Author Mark Probst was told his gay-themed novel lost its Amazon (NSDQ: AMZN) sales rank "in consideration of our entire customer base" because it was "adult material" but an Amazon spokesman responding to our query said the de-rankings of an untold number of gay and lesbian titles are due to a "glitch" that's "being fixed." In the meantime, Amazon has a mess on its handsa big onethat is getting messier by the minute. The sales rank, which Amazon tells customers is "a good indicator of how well a product is selling overall," disappeared from a host of gay, lesbian and erotic titles over the past few days. You can search for the books and they will show up (that was my experience though others have reported titles completely disappearing) but the titles no longer turn up in bestseller lists or in listings by rank.

The result was an online uproar that escalated Sunday afternoon and evening, and will take more than a one-line statement from Amazon to quell. Probst's blog post about his experience with The Filly, complete with a screen shot of the response, pushed some questions that had been bubbling since late last week straight to the surface. For a sample of how quickly irate people can make themselves heard online try searching Twitter for #amazonfail or Google (NSDQ: GOOG) for "amazon rank." People started collecting titlesJames Baldwin's Giovanni's Room, Annie Proulx's Brokeback Mountain, biographies, nonfiction, memoirs, even Heather Has Two Mommies. Phone numbers and fax numbers of Amazon execs were posted, petitions were started, logos were created. (The one we have here was posted on LiveJournal) Andrea James has more at seattlepi.com.

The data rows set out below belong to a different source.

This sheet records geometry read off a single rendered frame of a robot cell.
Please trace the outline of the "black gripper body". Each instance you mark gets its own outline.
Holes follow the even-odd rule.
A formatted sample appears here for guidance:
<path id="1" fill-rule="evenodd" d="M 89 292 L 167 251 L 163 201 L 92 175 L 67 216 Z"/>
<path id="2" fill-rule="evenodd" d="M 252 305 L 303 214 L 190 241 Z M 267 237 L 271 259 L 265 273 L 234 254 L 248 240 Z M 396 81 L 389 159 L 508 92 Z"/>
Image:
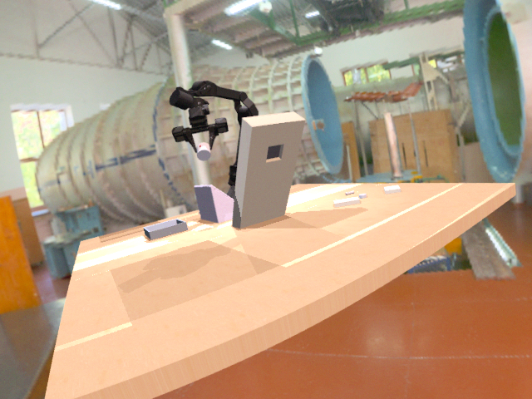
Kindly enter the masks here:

One sign that the mass changes could very well be a glitch: the de-rankings made no sense. Literally. Kindle rankings appeared to stay intact but books that were ranked on Amazon's UK site or Canada sites were de-ranked on Amazon.com. Mary Renalut's The Charioteer lost its ranking but her Alexander trilogy did not. (My first thought was The Persian Boy got to stay because he was gelded.) "Straight" books that were more explicit but not labeled "erotica" got to stay. At least one book about Harvey Milk was affected but Randy Shilts' The Mayor of Castro Street was not.

Even if this is fixed quickly, it doesn't change Amazon's ability to de-rank books or remove them. It can make books invisible with a flip of the switch. Something to keep in mind. Craig Seymour blogs about one gay-related example that predates ths: "Somehow, for nearly three weeks, Amazon effectively 'coded' my book out of circulation, and I had no idea how or why."